明朝嘉靖四十二年——这一竿子就支出去挺远了——这一年,吴中地区天气不好,一会儿旱,一会儿涝,灾后又闹蝗虫。百姓们,尤其是种地的,都受了连累了,当年几乎是赤地千里,颗粒无收。

当时有一个形容词叫“米贵如珠”,这么形容当然有些夸张的成分,倒不是真说那个时候大米跟珍珠一个价位。但是这个词儿一出来,您就知道,要了命了。哎呀!家家户户都为了吃饭着急。

那么这个故事发生在哪儿呢?

列位,洞庭山里有个寺,叫洞庭寺。寺里边有大和尚、小和尚若干,人可不少。您也知道,寺庙不像商号店铺那样,能生财积财,同时寺里边的大小和尚还都得吃饭,平时全靠香火钱维持生计。吴中一歉收,就要了和尚的命了——米不够啊。

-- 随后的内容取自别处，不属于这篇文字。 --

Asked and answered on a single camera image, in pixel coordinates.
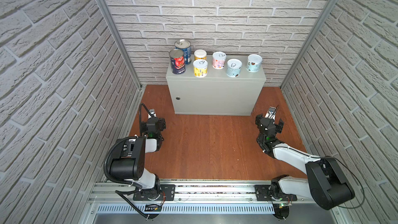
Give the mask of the grey label pull-tab can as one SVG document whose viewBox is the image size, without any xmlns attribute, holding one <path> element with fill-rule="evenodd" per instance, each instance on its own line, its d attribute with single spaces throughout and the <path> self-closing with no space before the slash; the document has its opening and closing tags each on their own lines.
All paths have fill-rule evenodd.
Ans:
<svg viewBox="0 0 398 224">
<path fill-rule="evenodd" d="M 230 59 L 227 61 L 227 76 L 238 77 L 240 75 L 242 62 L 239 59 Z"/>
</svg>

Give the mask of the dark tomato label can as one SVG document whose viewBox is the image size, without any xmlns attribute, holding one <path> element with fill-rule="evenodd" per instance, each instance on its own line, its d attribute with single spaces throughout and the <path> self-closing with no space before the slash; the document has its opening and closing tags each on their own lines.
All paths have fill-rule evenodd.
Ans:
<svg viewBox="0 0 398 224">
<path fill-rule="evenodd" d="M 184 54 L 180 49 L 173 49 L 169 52 L 171 70 L 173 74 L 180 75 L 186 71 Z"/>
</svg>

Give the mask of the plain lid silver can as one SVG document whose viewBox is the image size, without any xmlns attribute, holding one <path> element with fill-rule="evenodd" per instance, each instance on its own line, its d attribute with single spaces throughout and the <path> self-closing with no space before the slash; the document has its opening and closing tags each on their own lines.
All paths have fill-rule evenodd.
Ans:
<svg viewBox="0 0 398 224">
<path fill-rule="evenodd" d="M 248 56 L 246 70 L 255 73 L 260 70 L 262 57 L 256 54 L 251 54 Z"/>
</svg>

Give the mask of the perforated white vent strip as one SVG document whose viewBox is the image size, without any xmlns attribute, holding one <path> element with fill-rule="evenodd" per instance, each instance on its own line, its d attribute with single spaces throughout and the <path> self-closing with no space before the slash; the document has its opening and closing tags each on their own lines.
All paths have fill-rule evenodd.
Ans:
<svg viewBox="0 0 398 224">
<path fill-rule="evenodd" d="M 164 204 L 163 214 L 274 214 L 272 204 Z M 98 214 L 135 214 L 136 211 L 127 203 L 102 203 L 98 206 Z"/>
</svg>

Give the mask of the left floor aluminium rail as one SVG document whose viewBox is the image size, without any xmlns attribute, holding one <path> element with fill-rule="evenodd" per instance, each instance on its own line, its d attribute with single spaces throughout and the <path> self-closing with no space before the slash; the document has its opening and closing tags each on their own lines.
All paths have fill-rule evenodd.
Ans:
<svg viewBox="0 0 398 224">
<path fill-rule="evenodd" d="M 119 135 L 114 136 L 112 138 L 111 142 L 109 143 L 108 148 L 110 148 L 116 142 L 116 139 L 125 138 L 129 135 L 131 128 L 133 126 L 133 123 L 135 121 L 136 115 L 138 113 L 139 105 L 144 96 L 145 89 L 146 89 L 146 85 L 143 85 L 140 89 L 137 89 L 135 91 L 134 97 L 132 98 L 132 101 L 130 103 L 129 111 L 125 112 L 126 116 L 123 118 L 123 121 L 121 121 L 121 124 L 119 124 L 120 128 L 121 128 Z M 94 196 L 94 193 L 93 193 L 94 187 L 97 184 L 106 181 L 106 177 L 103 173 L 103 163 L 101 164 L 100 169 L 101 169 L 101 171 L 98 173 L 98 178 L 96 179 L 96 182 L 93 184 L 93 186 L 91 188 L 88 189 L 88 193 L 87 193 L 88 198 L 86 199 L 86 202 L 85 202 L 84 211 L 82 212 L 82 215 L 81 215 L 79 221 L 77 222 L 78 224 L 93 224 L 94 223 L 94 219 L 96 218 L 96 215 L 97 215 L 98 206 L 100 205 L 100 201 L 101 201 L 101 199 L 97 199 Z"/>
</svg>

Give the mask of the right aluminium corner post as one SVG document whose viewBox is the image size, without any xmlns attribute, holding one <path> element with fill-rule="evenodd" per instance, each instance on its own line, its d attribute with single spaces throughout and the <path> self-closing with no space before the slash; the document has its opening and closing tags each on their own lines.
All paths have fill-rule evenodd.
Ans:
<svg viewBox="0 0 398 224">
<path fill-rule="evenodd" d="M 288 73 L 286 74 L 282 84 L 280 85 L 280 89 L 284 90 L 287 85 L 289 80 L 293 77 L 293 74 L 300 64 L 301 60 L 304 58 L 304 55 L 306 54 L 307 50 L 309 49 L 310 45 L 312 42 L 315 40 L 317 37 L 318 33 L 322 29 L 325 21 L 329 17 L 331 11 L 334 9 L 336 3 L 339 0 L 328 0 L 326 5 L 324 6 L 322 12 L 320 13 L 320 16 L 318 17 L 317 21 L 315 22 L 313 28 L 309 32 L 309 35 L 307 36 L 305 42 L 303 43 L 302 47 L 300 48 L 296 58 L 294 59 L 294 62 L 292 63 Z"/>
</svg>

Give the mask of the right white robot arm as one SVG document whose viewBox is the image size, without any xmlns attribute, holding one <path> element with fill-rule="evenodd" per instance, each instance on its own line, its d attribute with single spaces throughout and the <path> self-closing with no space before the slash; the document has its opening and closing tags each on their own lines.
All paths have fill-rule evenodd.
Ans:
<svg viewBox="0 0 398 224">
<path fill-rule="evenodd" d="M 276 123 L 275 113 L 276 109 L 270 108 L 266 115 L 256 116 L 255 124 L 259 130 L 256 141 L 264 154 L 295 167 L 307 178 L 282 175 L 272 179 L 268 189 L 272 200 L 289 201 L 301 196 L 313 199 L 321 208 L 330 210 L 354 199 L 354 189 L 337 159 L 311 155 L 276 137 L 282 132 L 284 122 Z"/>
</svg>

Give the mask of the front aluminium mounting rail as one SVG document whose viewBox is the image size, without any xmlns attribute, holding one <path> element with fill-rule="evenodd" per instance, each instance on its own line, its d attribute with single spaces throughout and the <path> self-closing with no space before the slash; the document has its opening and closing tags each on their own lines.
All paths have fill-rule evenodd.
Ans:
<svg viewBox="0 0 398 224">
<path fill-rule="evenodd" d="M 166 203 L 258 203 L 256 185 L 269 185 L 270 180 L 188 180 L 162 179 L 162 185 L 174 185 L 165 190 L 167 197 L 174 199 Z M 133 191 L 134 187 L 111 182 L 95 183 L 89 203 L 124 203 L 115 191 Z"/>
</svg>

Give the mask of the left aluminium corner post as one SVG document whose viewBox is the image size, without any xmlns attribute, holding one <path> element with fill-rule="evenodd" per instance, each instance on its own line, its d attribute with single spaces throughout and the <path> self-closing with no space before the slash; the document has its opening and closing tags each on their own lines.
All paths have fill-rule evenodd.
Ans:
<svg viewBox="0 0 398 224">
<path fill-rule="evenodd" d="M 122 37 L 118 31 L 117 25 L 112 17 L 111 11 L 106 3 L 106 0 L 96 0 L 98 7 L 103 15 L 103 18 L 113 36 L 115 43 L 121 53 L 123 61 L 126 63 L 127 69 L 132 77 L 132 80 L 139 90 L 142 90 L 143 85 L 134 69 L 133 63 L 127 53 L 126 47 L 123 43 Z"/>
</svg>

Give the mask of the grey metal cabinet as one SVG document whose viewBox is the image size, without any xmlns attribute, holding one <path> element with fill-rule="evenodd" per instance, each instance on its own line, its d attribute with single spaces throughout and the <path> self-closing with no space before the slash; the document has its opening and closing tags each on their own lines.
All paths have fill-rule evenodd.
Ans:
<svg viewBox="0 0 398 224">
<path fill-rule="evenodd" d="M 229 77 L 227 68 L 215 69 L 208 66 L 207 76 L 195 77 L 193 64 L 186 66 L 182 74 L 174 74 L 169 67 L 166 81 L 177 115 L 251 115 L 266 76 L 262 69 L 257 72 L 246 70 L 247 56 L 227 55 L 226 60 L 242 62 L 240 74 Z"/>
</svg>

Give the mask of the white lid small can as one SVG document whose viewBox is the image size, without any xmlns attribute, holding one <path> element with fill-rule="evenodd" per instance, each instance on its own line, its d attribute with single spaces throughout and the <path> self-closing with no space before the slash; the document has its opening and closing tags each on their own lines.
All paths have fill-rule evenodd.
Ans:
<svg viewBox="0 0 398 224">
<path fill-rule="evenodd" d="M 195 60 L 207 60 L 207 52 L 202 49 L 198 49 L 194 52 Z"/>
</svg>

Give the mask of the pink label pull-tab can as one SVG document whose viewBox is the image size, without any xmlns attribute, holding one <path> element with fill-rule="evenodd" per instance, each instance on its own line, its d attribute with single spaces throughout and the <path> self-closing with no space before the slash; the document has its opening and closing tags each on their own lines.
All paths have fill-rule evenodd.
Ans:
<svg viewBox="0 0 398 224">
<path fill-rule="evenodd" d="M 227 55 L 221 51 L 212 54 L 212 67 L 215 69 L 223 69 L 225 66 Z"/>
</svg>

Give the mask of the blue label tin can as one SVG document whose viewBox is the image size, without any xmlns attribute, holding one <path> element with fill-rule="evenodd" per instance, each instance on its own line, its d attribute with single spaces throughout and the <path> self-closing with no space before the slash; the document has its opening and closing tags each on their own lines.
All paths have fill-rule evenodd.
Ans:
<svg viewBox="0 0 398 224">
<path fill-rule="evenodd" d="M 180 39 L 175 41 L 176 49 L 183 51 L 185 65 L 191 63 L 191 43 L 186 39 Z"/>
</svg>

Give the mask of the yellow label pull-tab can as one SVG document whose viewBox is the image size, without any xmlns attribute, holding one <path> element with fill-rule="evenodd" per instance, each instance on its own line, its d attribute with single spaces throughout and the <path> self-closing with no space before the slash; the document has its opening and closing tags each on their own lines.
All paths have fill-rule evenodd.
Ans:
<svg viewBox="0 0 398 224">
<path fill-rule="evenodd" d="M 204 59 L 198 59 L 193 62 L 194 76 L 203 78 L 207 76 L 208 62 Z"/>
</svg>

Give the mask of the aluminium corner post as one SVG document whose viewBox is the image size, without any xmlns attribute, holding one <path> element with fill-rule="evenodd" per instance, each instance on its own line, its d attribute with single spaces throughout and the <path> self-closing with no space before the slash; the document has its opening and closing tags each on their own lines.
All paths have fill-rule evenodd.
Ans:
<svg viewBox="0 0 398 224">
<path fill-rule="evenodd" d="M 310 45 L 312 42 L 315 40 L 317 37 L 318 33 L 322 29 L 325 21 L 329 17 L 331 11 L 334 9 L 336 3 L 339 0 L 328 0 L 326 5 L 324 6 L 322 12 L 320 13 L 320 16 L 318 17 L 317 21 L 315 22 L 313 28 L 309 32 L 309 35 L 307 36 L 305 42 L 303 43 L 302 47 L 300 48 L 296 58 L 294 59 L 294 62 L 292 63 L 288 73 L 286 74 L 282 84 L 280 85 L 280 89 L 284 90 L 287 85 L 289 80 L 293 77 L 293 74 L 300 64 L 301 60 L 304 58 L 304 55 L 306 54 L 307 50 L 309 49 Z"/>
<path fill-rule="evenodd" d="M 122 37 L 118 31 L 117 25 L 112 17 L 111 11 L 106 3 L 106 0 L 96 0 L 98 7 L 103 15 L 103 18 L 113 36 L 115 43 L 121 53 L 123 61 L 126 63 L 127 69 L 132 77 L 132 80 L 139 90 L 142 90 L 143 85 L 134 69 L 133 63 L 127 53 L 126 47 L 123 43 Z"/>
</svg>

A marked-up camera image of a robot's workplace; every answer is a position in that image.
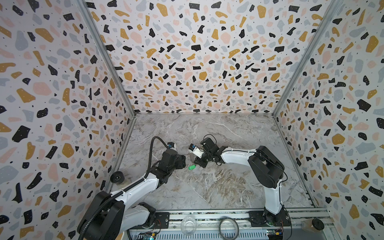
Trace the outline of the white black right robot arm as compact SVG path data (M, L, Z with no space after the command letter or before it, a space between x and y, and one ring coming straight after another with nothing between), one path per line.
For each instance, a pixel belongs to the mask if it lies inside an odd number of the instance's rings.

寺里的老和尚、大和尚、小和尚、胖和尚、瘦和尚,全都坐到一块儿开会。老方丈看着座下,愁眉苦脸:

“哎呀!咱们上哪儿弄这么多米去?咱们寺里吃饭的人多呀,怎么办?”

大伙儿你看我、我看你,没有敢说话的。

这时,旁边闪出来一个和尚。这个和尚算是寺里的一个智多星,三十来岁,特别有脑子,法名叫作辩悟。

辩悟和尚上前一步:“师父。”

老方丈看看他:“辩悟,你有什么主意吗?”

“师父,吴中地区又旱又涝,确实是天时不正。漫说咱们寺里边,普通人家也是米贵如珠。当务之急呢,咱们得有米。但是这个米从哪儿来是个事儿。让咱们花高价去买,也不现实。我有一条计策在此,也不知道合适不合适。我且一说,师父您看要是不合适,您也别恼我。如果行的话呢,也算救了咱们全庙上下了。”

“好啊,辩悟你说吧,什么主意?”

“太平盛景的时候,咱们寺也经常来各种善男信女,也确实有几家挺有钱的,咱们就找他们去。这会儿家家都闹饥荒,直接找人家化缘也不现实。咱们管人家借点儿粮食,咱们先吃着,人不能饿死呀。为了让人家放心,咱们拿出一件宝贝来押在人家那儿,跟人家约定一个期限还米,比如以一年为期,一年之后,咱们算上利息从人家手里把宝贝再赎回来。咱们寺里有这么些人呢,当务之急咱们得吃上饭,师父您看呢?”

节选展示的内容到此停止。